My young hen Calamity Jane sits in the nest box. She has done very little else for weeks now. She spends the day in there when the other chickens are out having dirt baths and fighting over the compost pile. She spends the night in there when the other chickens are sleeping on the roost. She makes distraught cluck-cluck-cluck sounds when we force her off the nest. There is no doubt about it – she is broody.
Broodiness is the state of a hen who is attempting to hatch a clutch of eggs. In a reproductively mature hen, lengthening day can trigger the biochemical changes that lead to broodiness. So, although chicks can be hatched anytime during the year, nature has arranged the willingness to sit on eggs for 20-odd days to coincide with spring, when the most food would be available to fuzzballs.
When I first realized she was broody, I tried to stop it. I isolated her – preventing her from accessing the nest box. I also dunked her in cold water (to lower her body temperature, which elevates in broodiness). Not only was my bucket a little small (she stoically stood on the bottom while I held her), she was too far gone. Once the brooding hormones are in full-swing, there is no going back.
Backyard hens don’t all go broody in the spring. Some can go broody at other times of the year. And in many the urge is simply never triggered. I have nothing against natural urges to procreate. Unfortunately, our hen’s eggs were never going to hatch because we don’t have a rooster to fertilize them. And a broody hen no longer lays eggs. As much as we like our fowl, the biggest reason we have chickens is for the eggs. I don’t mind if one doesn’t carry her weight for a while – it happens when the hens moult – but, extended broodiness can also kill a hen if she neglects food and water for long enough.

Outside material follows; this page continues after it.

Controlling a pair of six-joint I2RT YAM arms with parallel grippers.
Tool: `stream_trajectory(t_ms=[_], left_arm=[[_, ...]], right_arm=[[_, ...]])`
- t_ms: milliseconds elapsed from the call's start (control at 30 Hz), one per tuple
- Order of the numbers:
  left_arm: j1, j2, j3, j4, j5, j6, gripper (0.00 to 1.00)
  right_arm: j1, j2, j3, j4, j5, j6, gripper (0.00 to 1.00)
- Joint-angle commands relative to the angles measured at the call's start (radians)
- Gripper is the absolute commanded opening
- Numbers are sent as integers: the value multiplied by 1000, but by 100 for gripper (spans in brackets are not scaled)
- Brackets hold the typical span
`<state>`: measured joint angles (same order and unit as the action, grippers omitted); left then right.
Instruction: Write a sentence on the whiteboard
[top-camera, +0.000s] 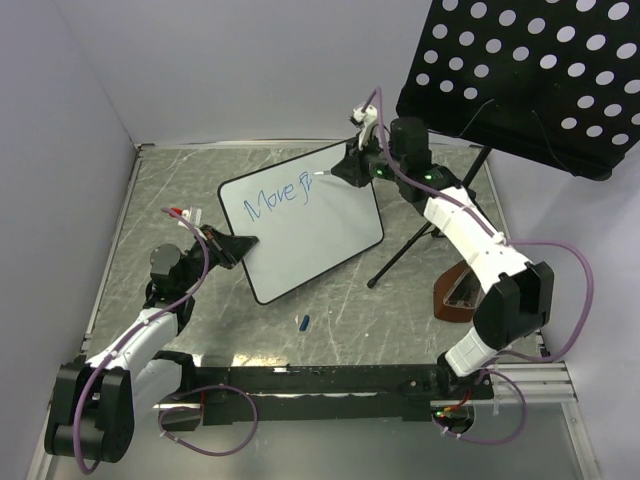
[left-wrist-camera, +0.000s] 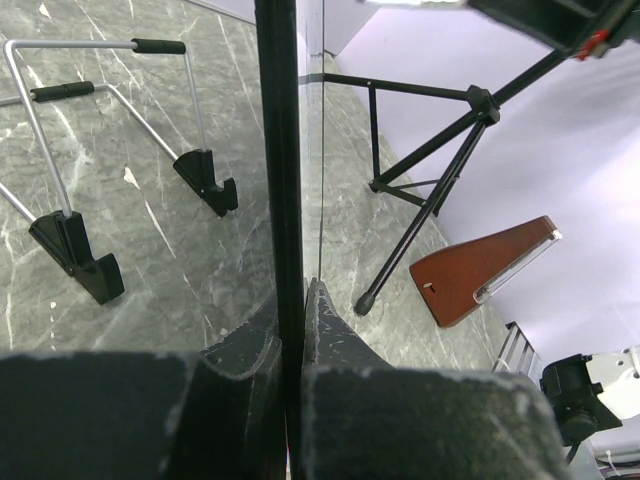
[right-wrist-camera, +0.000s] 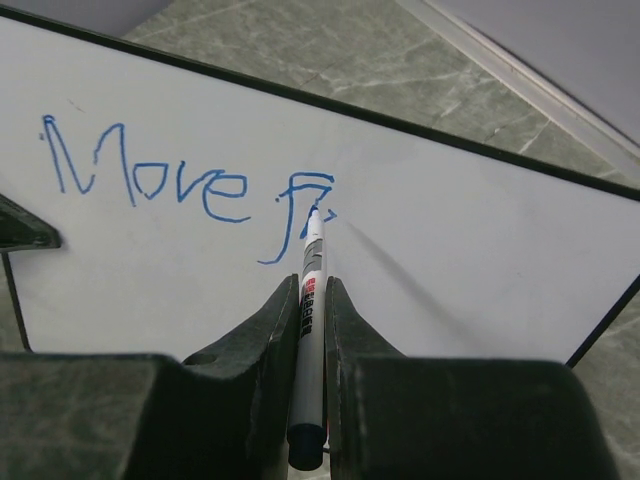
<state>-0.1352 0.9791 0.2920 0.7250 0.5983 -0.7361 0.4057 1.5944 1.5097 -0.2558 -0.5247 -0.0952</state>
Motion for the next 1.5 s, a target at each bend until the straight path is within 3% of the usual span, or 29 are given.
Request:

Rather than wait to see if she eventually came out of her broodiness, I decided to try letting her hatch some eggs. If it wasn’t already too late. There are good signs that she is keeping up her strength; occasionally she stumbles out of the coop of her own free will. She seeks water. She scratches pathetically at things that won’t yield food (but I know she has access to feed in the coop). She drops enormous (I mean ENORMOUS) turds. She pecks at other chickens like they did something to offend her. And then she heads back in, uttering that particular cluck-cluck-cluck-cluck under her breath.
Through the Seattle Farm Co-op listserv, I found a neighbour willing to barter fertile eggs for soap. I forced CJ off the nest to place the eggs in her brooding spot. The other chickens were drawn to the coop by my presence and I got to see a fascinating display as CJ defended her nest: growling, bowing low to the ground, spreading her wing and tail feathers, she made a shield that the other chickens decided wasn’t worth investigating further.
CJ inspected the eggs, found them to her liking, and moved back in the box, re-arranging eggs and settling in. I only hope she can keep it up until the hatch so that she can recover her chicken life!